◆ DIRECTIONS:
Please copy the data below exactly, from its first line through the line holding "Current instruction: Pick", and skip the pictures.

◆ EXCERPTED RECORDS:
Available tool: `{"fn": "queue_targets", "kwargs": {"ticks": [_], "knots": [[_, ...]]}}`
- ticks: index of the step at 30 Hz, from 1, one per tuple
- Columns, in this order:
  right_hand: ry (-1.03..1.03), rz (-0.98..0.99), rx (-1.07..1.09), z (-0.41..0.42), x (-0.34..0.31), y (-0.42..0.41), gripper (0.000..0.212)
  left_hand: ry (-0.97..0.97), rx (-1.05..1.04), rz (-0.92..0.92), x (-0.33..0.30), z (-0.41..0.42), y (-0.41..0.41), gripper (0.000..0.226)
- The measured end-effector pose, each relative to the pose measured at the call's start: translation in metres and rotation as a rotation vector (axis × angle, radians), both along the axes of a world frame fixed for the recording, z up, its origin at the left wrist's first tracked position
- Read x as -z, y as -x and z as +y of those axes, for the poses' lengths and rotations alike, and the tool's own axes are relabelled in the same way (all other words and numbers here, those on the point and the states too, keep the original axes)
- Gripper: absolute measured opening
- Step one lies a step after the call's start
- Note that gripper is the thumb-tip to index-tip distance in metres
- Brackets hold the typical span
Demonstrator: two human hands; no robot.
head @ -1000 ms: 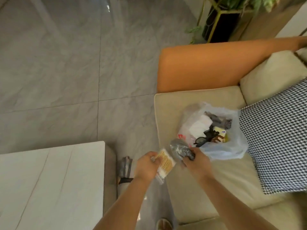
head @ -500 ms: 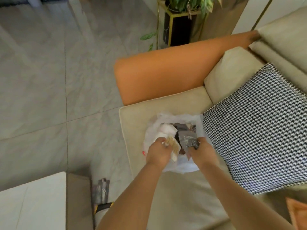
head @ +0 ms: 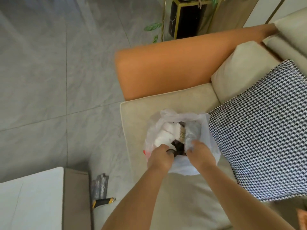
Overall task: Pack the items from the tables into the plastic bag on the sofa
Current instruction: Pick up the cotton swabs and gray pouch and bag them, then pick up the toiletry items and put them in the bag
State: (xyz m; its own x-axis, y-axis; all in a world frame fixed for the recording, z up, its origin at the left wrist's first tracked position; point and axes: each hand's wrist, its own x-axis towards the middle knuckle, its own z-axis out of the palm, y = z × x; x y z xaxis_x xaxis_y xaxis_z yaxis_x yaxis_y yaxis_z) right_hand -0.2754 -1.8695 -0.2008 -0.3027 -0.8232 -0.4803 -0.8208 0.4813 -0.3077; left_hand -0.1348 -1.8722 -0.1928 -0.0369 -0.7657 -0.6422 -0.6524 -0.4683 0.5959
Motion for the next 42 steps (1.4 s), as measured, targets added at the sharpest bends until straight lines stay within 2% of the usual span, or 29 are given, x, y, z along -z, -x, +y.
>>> {"fn": "queue_targets", "kwargs": {"ticks": [4,11,15,17,21,33,42], "knots": [[-0.051,-0.019,-0.096,0.018,0.009,-0.03,0.029,-0.053,0.026,-0.09,0.006,0.021,-0.039,0.029],[-0.163,0.055,-0.362,0.055,0.028,-0.103,0.039,-0.11,0.072,-0.273,0.015,0.077,-0.13,0.033],[-0.235,0.082,-0.521,0.08,0.033,-0.16,0.044,-0.159,0.03,-0.311,0.023,0.123,-0.189,0.035],[-0.265,0.062,-0.576,0.099,0.036,-0.193,0.057,-0.177,-0.016,-0.322,0.025,0.15,-0.218,0.036],[-0.238,0.04,-0.638,0.137,0.034,-0.255,0.037,-0.221,-0.133,-0.331,0.025,0.202,-0.273,0.037],[-0.2,-0.02,-0.994,0.256,0.028,-0.439,0.039,-0.303,-0.574,-0.286,0.03,0.364,-0.415,0.035],[-0.226,0.04,-1.319,0.345,0.039,-0.543,0.038,-0.389,-0.817,-0.232,0.052,0.471,-0.487,0.036]]}}
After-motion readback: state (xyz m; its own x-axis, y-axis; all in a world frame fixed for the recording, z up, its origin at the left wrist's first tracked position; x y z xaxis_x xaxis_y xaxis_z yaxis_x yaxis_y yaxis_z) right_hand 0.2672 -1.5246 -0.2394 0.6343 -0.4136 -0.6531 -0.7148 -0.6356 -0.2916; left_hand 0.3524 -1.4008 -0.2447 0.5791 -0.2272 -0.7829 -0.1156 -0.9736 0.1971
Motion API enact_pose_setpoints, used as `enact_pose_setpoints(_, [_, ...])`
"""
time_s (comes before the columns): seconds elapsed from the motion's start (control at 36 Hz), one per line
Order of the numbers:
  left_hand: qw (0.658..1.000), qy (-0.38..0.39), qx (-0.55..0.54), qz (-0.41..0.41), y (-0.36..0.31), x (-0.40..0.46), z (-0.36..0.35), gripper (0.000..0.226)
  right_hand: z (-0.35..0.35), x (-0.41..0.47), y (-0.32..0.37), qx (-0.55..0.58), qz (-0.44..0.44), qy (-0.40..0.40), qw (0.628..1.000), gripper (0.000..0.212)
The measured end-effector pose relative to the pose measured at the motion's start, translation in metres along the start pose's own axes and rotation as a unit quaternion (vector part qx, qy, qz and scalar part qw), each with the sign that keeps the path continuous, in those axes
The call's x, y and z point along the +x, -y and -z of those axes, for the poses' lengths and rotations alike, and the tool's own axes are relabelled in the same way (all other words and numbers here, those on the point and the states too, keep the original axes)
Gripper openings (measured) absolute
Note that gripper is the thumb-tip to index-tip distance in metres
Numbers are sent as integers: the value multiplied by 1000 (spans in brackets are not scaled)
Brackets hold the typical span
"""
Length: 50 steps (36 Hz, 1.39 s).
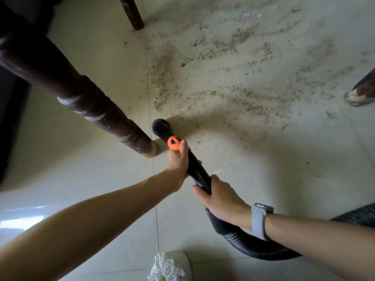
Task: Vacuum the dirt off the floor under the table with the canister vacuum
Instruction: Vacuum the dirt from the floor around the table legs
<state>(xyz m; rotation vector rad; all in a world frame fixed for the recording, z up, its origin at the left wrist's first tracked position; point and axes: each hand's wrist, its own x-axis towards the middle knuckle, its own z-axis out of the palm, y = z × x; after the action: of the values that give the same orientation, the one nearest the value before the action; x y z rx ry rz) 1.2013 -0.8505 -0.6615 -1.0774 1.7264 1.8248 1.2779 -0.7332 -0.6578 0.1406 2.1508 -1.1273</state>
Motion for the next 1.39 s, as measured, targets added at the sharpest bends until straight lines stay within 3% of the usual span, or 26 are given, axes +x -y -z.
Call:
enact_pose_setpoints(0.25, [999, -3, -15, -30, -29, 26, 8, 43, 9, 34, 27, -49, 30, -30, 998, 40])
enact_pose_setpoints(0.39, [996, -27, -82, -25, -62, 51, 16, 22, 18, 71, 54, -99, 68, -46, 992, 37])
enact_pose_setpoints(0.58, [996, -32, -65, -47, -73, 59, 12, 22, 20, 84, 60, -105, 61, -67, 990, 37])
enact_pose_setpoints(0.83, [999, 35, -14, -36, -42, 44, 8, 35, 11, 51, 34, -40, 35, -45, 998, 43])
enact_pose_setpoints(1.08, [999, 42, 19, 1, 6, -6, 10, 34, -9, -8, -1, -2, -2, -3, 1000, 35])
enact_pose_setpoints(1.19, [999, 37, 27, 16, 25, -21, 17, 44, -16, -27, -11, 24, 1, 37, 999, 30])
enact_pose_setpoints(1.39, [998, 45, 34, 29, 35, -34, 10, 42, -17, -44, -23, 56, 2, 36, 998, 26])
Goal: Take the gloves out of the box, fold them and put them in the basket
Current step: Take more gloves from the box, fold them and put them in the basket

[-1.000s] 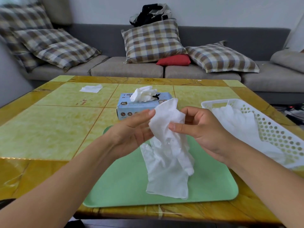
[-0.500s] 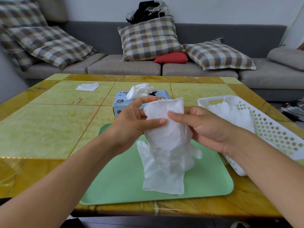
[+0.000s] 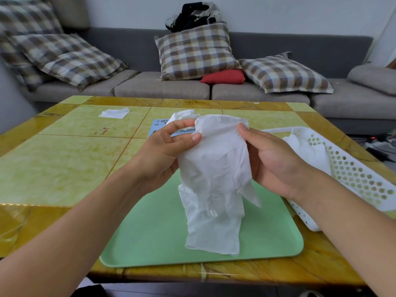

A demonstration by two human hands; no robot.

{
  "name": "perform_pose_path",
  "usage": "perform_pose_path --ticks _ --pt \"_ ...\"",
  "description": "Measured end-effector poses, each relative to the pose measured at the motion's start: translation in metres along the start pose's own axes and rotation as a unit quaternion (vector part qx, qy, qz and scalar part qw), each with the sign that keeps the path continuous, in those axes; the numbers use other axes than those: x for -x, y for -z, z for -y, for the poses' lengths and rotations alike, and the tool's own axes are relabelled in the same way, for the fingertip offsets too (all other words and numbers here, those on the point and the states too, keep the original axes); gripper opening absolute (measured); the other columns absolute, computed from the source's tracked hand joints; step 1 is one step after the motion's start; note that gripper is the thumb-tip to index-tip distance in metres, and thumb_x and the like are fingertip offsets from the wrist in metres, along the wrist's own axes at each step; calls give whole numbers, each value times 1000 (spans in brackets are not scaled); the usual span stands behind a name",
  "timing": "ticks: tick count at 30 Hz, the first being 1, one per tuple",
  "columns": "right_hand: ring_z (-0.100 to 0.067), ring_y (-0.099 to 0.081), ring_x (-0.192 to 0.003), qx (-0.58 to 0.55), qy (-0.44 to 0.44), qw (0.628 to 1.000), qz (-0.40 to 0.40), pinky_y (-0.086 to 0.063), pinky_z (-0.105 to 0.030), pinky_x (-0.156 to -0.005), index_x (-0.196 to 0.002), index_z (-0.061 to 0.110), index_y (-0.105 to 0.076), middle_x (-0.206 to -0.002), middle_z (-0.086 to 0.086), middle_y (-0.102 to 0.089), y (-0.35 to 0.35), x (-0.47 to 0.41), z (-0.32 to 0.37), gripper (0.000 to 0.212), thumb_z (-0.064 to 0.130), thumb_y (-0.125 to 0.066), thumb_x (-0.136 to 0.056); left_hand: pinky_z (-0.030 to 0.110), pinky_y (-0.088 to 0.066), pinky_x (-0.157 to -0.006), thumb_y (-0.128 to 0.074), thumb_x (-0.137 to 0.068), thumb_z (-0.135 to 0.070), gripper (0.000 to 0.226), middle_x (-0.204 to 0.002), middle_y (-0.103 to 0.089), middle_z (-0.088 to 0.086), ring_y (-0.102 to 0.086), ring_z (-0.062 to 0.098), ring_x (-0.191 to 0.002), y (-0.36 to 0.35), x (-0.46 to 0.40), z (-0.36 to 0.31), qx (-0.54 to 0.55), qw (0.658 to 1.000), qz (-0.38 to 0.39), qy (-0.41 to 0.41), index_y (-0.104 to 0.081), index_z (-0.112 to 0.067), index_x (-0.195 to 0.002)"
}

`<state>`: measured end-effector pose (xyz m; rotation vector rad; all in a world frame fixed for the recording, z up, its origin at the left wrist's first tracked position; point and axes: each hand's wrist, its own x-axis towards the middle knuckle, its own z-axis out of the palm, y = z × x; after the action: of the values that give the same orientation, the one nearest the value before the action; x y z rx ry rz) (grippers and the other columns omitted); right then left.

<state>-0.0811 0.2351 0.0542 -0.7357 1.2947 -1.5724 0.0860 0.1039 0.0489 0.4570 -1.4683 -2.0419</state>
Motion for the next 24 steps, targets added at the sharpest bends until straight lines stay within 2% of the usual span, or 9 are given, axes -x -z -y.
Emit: perform_pose_path --ticks 3,6,7,9,11,14,16,20,24 --pt "-34 -63 -120 -59 -36 997 44 -44 -51 -111 -132 3 -63 -130 -19 -67 4 -3 2 46 35 -46 -103 25 -61 -73 -72 -71 -15 38 -95 -76 4 -73 14 -81 -1 -1 1 37 999 -19 4 -65 -17 -109" --pt "-21 -62 -79 -33 -39 997 66 -49 -37 -77 -113 9 -69 -89 -6 -68 7 -5 3 39 34 -45 -97 29 -62 -76 -76 -68 -16 44 -100 -76 7 -73 17 -83 -4 -1 3 34 998 -59 10 -66 -17 -111" --pt "-19 -62 -78 -12 -33 997 69 -49 -37 -76 -113 11 -70 -89 -4 -68 6 -4 2 36 34 -49 -95 30 -62 -73 -77 -67 -16 46 -102 -75 8 -72 18 -82 -7 -1 4 31 997 -72 10 -66 -17 -111" --pt "-24 -70 -98 29 -9 997 69 -53 -42 -90 -123 11 -69 -110 -6 -74 3 -4 -3 38 28 -65 -89 30 -61 -67 -79 -66 -15 46 -104 -72 10 -72 19 -79 -12 2 6 29 996 -79 8 -65 -16 -110" --pt "-28 -70 -111 29 14 999 42 -56 -43 -96 -125 7 -68 -119 -12 -73 -1 -2 -4 48 20 -74 -79 29 -60 -64 -79 -66 -13 46 -103 -71 10 -73 20 -78 -16 3 5 22 997 -74 4 -64 -16 -110" --pt "-28 -73 -102 3 25 1000 11 -62 -37 -84 -116 4 -72 -113 -16 -75 -2 2 1 35 17 -71 -84 31 -61 -72 -78 -69 -19 50 -109 -75 7 -73 20 -88 -17 6 0 -18 998 -41 42 -65 -18 -118" --pt "-25 -74 -97 13 16 1000 1 -62 -35 -80 -111 7 -73 -111 -14 -76 -3 6 6 24 20 -67 -92 33 -60 -80 -74 -75 -29 42 -115 -74 7 -73 20 -96 -18 10 -4 -36 994 11 98 -73 -19 -116" --pt "-29 -71 -108 15 -32 999 -10 -59 -40 -92 -121 6 -70 -117 -14 -74 -5 10 11 30 25 -59 -100 31 -62 -75 -72 -75 -33 24 -105 -76 6 -74 18 -83 -19 16 -6 15 978 53 200 -83 -20 -93" --pt "-30 -65 -121 -6 -96 995 -9 -49 -43 -106 -131 4 -64 -125 -14 -71 -7 10 17 38 27 -52 -103 36 -57 -90 -75 -74 -23 20 -105 -76 5 -71 19 -89 -15 12 -3 -10 982 27 189 -81 -14 -91"
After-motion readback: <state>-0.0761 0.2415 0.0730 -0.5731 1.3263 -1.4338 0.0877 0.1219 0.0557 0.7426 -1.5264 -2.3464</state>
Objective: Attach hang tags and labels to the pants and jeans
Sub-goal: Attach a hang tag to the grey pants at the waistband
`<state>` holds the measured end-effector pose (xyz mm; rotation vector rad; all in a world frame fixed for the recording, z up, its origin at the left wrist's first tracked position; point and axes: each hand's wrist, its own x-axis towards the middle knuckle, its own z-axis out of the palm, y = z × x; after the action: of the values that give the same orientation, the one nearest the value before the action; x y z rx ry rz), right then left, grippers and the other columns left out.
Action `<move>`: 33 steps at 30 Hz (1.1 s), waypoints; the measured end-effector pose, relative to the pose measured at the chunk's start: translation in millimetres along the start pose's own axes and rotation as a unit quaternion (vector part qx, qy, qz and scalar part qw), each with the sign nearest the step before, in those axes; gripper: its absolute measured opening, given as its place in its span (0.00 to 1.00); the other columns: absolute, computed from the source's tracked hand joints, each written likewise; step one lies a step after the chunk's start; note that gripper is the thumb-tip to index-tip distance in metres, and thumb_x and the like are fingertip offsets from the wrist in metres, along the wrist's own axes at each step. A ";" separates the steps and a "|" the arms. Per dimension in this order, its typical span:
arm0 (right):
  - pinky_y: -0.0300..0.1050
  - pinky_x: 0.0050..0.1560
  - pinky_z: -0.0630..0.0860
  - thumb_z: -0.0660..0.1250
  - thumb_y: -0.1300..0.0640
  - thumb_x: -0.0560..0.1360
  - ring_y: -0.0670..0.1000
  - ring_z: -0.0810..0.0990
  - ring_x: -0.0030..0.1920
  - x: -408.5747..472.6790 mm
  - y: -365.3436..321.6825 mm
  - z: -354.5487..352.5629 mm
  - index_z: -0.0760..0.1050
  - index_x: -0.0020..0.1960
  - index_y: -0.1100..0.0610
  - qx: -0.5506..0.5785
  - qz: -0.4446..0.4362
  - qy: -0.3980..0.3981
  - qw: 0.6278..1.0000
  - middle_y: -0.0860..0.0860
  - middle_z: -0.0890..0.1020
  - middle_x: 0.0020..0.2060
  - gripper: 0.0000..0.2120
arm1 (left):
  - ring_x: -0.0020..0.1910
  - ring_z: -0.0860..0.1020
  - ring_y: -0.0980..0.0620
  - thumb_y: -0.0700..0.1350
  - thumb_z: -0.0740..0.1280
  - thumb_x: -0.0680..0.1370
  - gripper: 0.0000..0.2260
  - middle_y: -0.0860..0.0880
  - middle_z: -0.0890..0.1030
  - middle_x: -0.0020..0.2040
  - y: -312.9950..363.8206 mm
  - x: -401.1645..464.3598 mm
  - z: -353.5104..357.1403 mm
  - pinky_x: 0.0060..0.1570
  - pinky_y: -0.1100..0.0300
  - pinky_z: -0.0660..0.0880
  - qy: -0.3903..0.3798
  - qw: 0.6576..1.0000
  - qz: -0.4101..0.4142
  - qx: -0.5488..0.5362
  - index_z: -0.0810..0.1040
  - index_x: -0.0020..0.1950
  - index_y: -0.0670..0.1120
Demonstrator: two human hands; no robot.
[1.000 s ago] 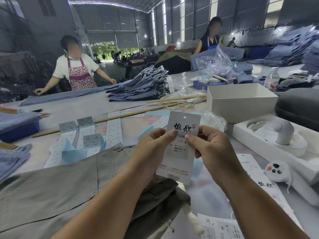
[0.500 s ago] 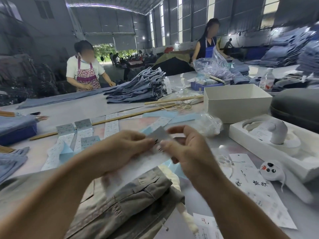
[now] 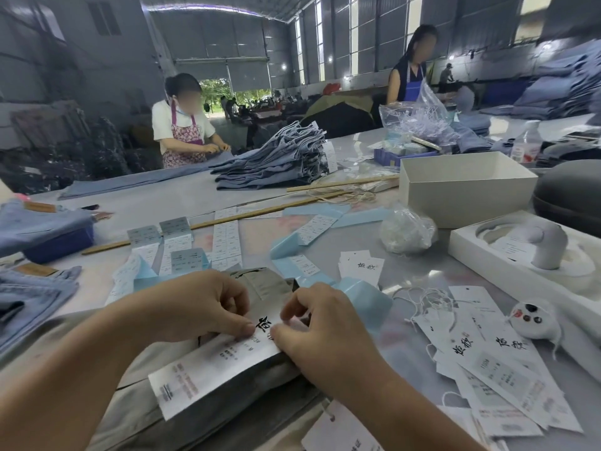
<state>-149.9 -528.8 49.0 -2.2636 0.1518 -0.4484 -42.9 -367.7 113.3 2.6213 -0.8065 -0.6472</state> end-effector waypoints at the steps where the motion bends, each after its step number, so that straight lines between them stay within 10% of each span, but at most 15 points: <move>1: 0.47 0.57 0.73 0.69 0.45 0.71 0.46 0.72 0.52 -0.7 -0.3 -0.1 0.75 0.43 0.46 -0.002 -0.003 -0.002 1.000 0.42 0.74 0.44 0.06 | 0.33 0.72 0.60 0.56 0.76 0.71 0.07 0.58 0.76 0.32 3.6 1.4 -0.4 0.38 0.63 0.70 0.008 1.000 0.003 0.023 0.79 0.36 0.60; 12: 0.35 0.39 0.73 0.70 0.51 0.72 0.43 0.78 0.39 -1.0 34.6 -22.6 0.80 0.40 0.52 0.134 0.018 0.060 0.989 0.44 0.81 0.36 0.06 | 0.42 0.75 0.58 0.53 0.73 0.74 0.07 0.58 0.79 0.42 44.2 17.7 -7.7 0.39 0.66 0.67 -0.039 0.987 -0.043 0.147 0.76 0.44 0.54; 19: 0.44 0.40 0.74 0.65 0.61 0.72 0.48 0.78 0.38 0.5 142.1 -41.7 0.78 0.39 0.53 -0.079 0.213 0.061 0.972 0.47 0.80 0.36 0.06 | 0.37 0.74 0.54 0.48 0.71 0.75 0.09 0.55 0.78 0.35 58.8 43.8 2.9 0.42 0.58 0.71 -0.007 0.998 0.043 0.036 0.74 0.37 0.52; 33: 0.45 0.45 0.70 0.62 0.48 0.77 0.56 0.75 0.55 37.2 210.2 -47.0 0.75 0.44 0.55 -0.289 0.203 0.051 0.934 0.53 0.79 0.50 0.11 | 0.39 0.72 0.51 0.42 0.61 0.78 0.06 0.49 0.75 0.44 149.8 159.9 68.3 0.35 0.59 0.68 0.051 0.971 0.102 0.212 0.75 0.53 0.45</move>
<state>-125.1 -711.5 -68.4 -2.6769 0.8907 -0.3237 -26.4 -591.9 67.1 2.8531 -1.2808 -0.3054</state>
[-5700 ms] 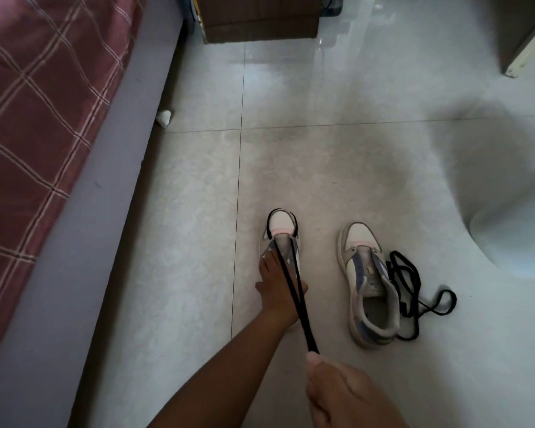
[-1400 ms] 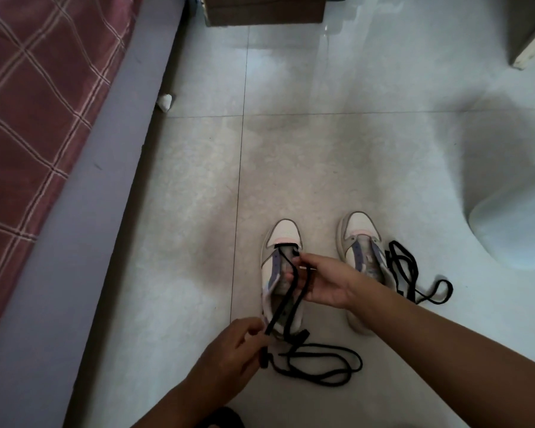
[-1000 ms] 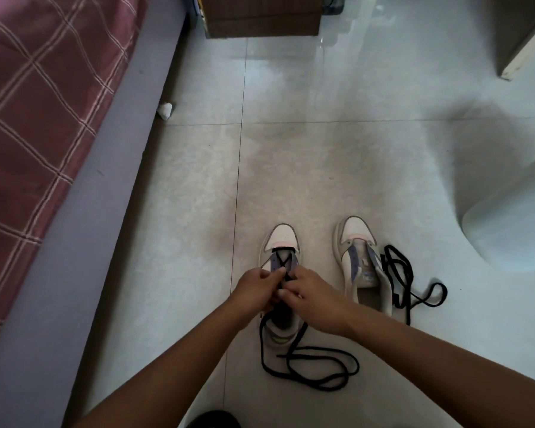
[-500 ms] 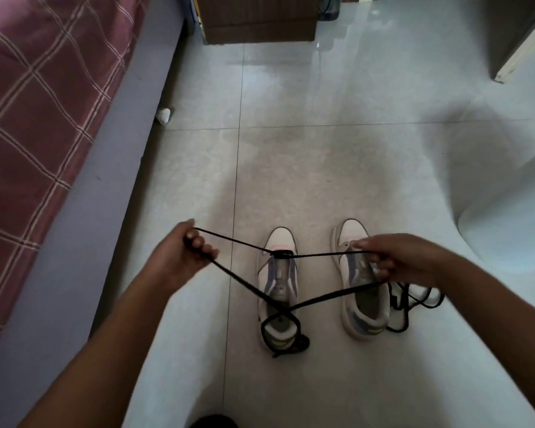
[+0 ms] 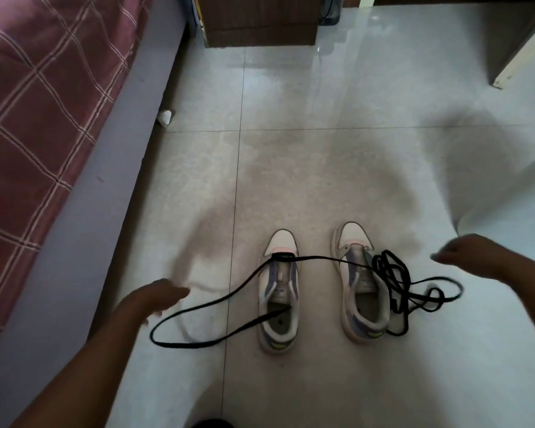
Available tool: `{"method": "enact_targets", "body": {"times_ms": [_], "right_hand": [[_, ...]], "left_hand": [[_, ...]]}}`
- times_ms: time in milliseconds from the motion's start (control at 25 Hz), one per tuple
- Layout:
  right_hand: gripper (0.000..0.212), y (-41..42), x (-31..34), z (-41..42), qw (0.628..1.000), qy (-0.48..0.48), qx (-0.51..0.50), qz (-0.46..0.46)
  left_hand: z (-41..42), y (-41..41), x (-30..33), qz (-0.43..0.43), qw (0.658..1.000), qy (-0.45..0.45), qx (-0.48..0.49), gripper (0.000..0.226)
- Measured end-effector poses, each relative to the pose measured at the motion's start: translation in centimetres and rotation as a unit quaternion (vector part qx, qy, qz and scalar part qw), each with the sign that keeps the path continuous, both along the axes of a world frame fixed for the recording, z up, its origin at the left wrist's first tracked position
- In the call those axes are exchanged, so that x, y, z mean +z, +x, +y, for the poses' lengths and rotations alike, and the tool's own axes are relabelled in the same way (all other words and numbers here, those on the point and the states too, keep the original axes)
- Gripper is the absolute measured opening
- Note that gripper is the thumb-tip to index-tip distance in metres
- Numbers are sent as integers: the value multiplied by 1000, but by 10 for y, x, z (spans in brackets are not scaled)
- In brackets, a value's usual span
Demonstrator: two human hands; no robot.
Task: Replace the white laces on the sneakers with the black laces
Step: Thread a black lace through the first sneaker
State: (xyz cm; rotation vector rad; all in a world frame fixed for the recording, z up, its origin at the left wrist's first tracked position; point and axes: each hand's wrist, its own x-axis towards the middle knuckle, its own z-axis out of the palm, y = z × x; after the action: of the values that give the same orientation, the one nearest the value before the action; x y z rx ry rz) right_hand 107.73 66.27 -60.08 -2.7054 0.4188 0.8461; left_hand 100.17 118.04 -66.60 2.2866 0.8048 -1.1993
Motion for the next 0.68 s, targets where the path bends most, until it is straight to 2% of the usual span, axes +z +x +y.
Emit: {"method": "enact_targets", "body": {"times_ms": [40,80,120,200,320,400,480,560,680], "right_hand": [[26,0,-5,25,996,22,28,-77],[22,-2,-8,56,988,77,43,-125],[20,-5,-14,88,980,121,74,-140],[28,-12,-36,147,964,169,171,-109],[41,-15,-68,200,949,101,291,-65],[36,-11,-77,210,960,104,251,-64],[25,-8,-80,209,970,136,187,-71],[19,-7,-82,206,969,162,170,-78],[20,-9,-82,202,969,188,150,-51]], "left_hand": [[-23,11,-1,-81,992,24,-92,40],[-50,22,1,-161,978,3,-135,35],[-77,31,5,-220,964,-30,-148,31],[-125,43,8,-281,941,-66,-175,27],[-165,48,-4,-275,922,-2,-275,29],[-169,51,-8,-275,919,21,-282,29],[-168,52,-11,-280,927,0,-249,25],[-164,50,-14,-276,933,-20,-232,21],[-160,43,-16,-249,923,17,-294,26]]}}
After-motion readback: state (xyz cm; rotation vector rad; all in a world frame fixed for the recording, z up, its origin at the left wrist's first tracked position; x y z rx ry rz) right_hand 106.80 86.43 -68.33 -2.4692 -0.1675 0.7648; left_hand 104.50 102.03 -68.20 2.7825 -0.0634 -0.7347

◆ YOUR SOLUTION:
Available tool: `{"fn": "queue_targets", "kwargs": {"ticks": [_], "knots": [[_, ...]]}}`
- ticks: index of the step at 30 Hz, from 1, one per tuple
- Columns, in this order:
  right_hand: ry (-1.03..1.03), rz (-0.98..0.99), rx (-1.07..1.09), z (-0.41..0.42), x (-0.34..0.31), y (-0.42..0.41), gripper (0.000..0.212)
  left_hand: ry (-0.97..0.97), rx (-1.05..1.04), rz (-0.92..0.92), x (-0.33..0.30), z (-0.41..0.42), y (-0.41..0.41), gripper (0.000..0.226)
- The measured end-effector pose, each relative to the pose measured at the call's start: translation in metres and rotation as a rotation vector (axis × angle, radians), both along the axes of a world frame fixed for the recording, z up, its origin at the left wrist's first tracked position
- Read x as -z, y as -x and z as +y of those axes, for the poses' lengths and rotations alike, and the tool's own axes are relabelled in the same way (all other words and numbers here, those on the point and the states too, keep the original axes)
- Gripper: absolute measured opening
- Step one lies a step after the call's start
- Note that gripper is the thumb-tip to index-tip distance in metres
- Brackets hold the typical span
Demonstrator: two human hands; no robot.
head @ -1000 ms: 
head @ -500 ms: 
head @ +0 ms: 
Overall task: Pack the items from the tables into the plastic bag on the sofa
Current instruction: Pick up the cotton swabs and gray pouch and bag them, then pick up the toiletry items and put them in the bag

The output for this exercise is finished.